_Problem requirements:_ Apart from the pictures, return every line of the listing exactly.

_Given data:_

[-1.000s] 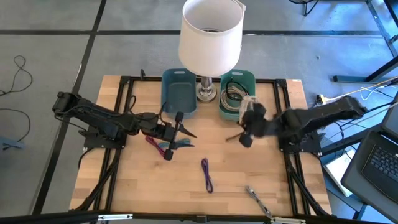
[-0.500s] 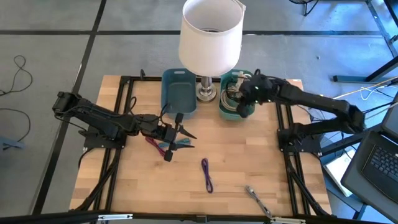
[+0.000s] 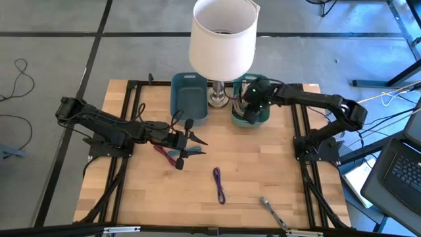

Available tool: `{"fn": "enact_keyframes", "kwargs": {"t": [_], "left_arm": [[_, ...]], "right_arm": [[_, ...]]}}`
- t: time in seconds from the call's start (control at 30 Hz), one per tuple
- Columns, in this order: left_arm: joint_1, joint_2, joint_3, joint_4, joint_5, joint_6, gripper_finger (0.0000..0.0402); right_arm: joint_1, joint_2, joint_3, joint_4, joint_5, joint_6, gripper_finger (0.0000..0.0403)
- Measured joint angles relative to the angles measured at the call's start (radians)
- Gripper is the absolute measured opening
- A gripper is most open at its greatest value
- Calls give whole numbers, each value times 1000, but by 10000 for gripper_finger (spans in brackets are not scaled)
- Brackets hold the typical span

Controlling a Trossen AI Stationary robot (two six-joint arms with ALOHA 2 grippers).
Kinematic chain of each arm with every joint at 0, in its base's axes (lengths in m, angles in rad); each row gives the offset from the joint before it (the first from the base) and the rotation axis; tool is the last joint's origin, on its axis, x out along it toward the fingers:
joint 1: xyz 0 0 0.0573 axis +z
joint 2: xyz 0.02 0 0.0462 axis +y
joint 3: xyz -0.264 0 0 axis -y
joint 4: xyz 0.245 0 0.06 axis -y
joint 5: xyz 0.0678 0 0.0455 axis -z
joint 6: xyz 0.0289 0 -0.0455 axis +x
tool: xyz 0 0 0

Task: Pick & Place USB Port
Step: Put the white hdmi cable into the green bin

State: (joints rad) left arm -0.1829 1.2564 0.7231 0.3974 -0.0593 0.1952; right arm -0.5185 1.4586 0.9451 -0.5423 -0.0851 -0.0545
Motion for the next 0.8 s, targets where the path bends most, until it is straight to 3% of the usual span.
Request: {"fn": "enact_keyframes", "kwargs": {"t": [0.7, 0.8], "left_arm": [[0, 0, 0, 1, 0, -17, 143], [0, 0, 0, -1, 0, -18, 144]], "right_arm": [[-102, 185, 3, 86, -152, 15, 13], [-104, 196, 3, 88, -160, 29, 34]]}}
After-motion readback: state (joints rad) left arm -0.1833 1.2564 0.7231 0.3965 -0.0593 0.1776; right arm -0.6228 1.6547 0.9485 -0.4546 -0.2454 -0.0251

_Output of the exercise:_
[-1.000s] 
[-0.500s] 
[+0.000s] 

Available tool: `{"fn": "enact_keyframes", "kwargs": {"t": [_], "left_arm": [[_, ...]], "right_arm": [[_, ...]]}}`
- t: time in seconds from the call's start (control at 30 Hz), one per tuple
- Columns, in this order: left_arm: joint_1, joint_2, joint_3, joint_4, joint_5, joint_6, gripper_finger (0.0000..0.0402); right_arm: joint_1, joint_2, joint_3, joint_4, joint_5, joint_6, gripper_finger (0.0000..0.0403)
- Measured joint angles relative to the angles measured at the call's start (radians)
- Gripper is the absolute measured opening
- A gripper is most open at its greatest value
- Calls give whole numbers, each value times 1000, but by 10000 for gripper_finger (spans in brackets are not scaled)
- Brackets hold the typical span

Controlling a Trossen AI Stationary robot (two six-joint arms with ALOHA 2 grippers).
Kinematic chain of each arm with every joint at 0, in its base's axes (lengths in m, angles in rad); each row gives the offset from the joint before it (the first from the base) and the rotation axis; tool is the last joint's origin, on its axis, x out along it toward the fingers:
joint 1: xyz 0 0 0.0573 axis +z
joint 2: xyz 0.02 0 0.0462 axis +y
joint 3: xyz -0.264 0 0 axis -y
joint 4: xyz 0.245 0 0.06 axis -y
joint 5: xyz 0.0678 0 0.0455 axis -z
joint 6: xyz 0.0289 0 -0.0455 axis +x
tool: xyz 0 0 0

Task: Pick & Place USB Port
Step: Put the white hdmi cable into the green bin

State: (joints rad) left arm -0.1829 1.2564 0.7231 0.3974 -0.0593 0.1952; right arm -0.5185 1.4586 0.9451 -0.5423 -0.0851 -0.0545
Motion for the next 0.8 s, targets where the path bends most, until it is straight to 3% of the usual span.
Request: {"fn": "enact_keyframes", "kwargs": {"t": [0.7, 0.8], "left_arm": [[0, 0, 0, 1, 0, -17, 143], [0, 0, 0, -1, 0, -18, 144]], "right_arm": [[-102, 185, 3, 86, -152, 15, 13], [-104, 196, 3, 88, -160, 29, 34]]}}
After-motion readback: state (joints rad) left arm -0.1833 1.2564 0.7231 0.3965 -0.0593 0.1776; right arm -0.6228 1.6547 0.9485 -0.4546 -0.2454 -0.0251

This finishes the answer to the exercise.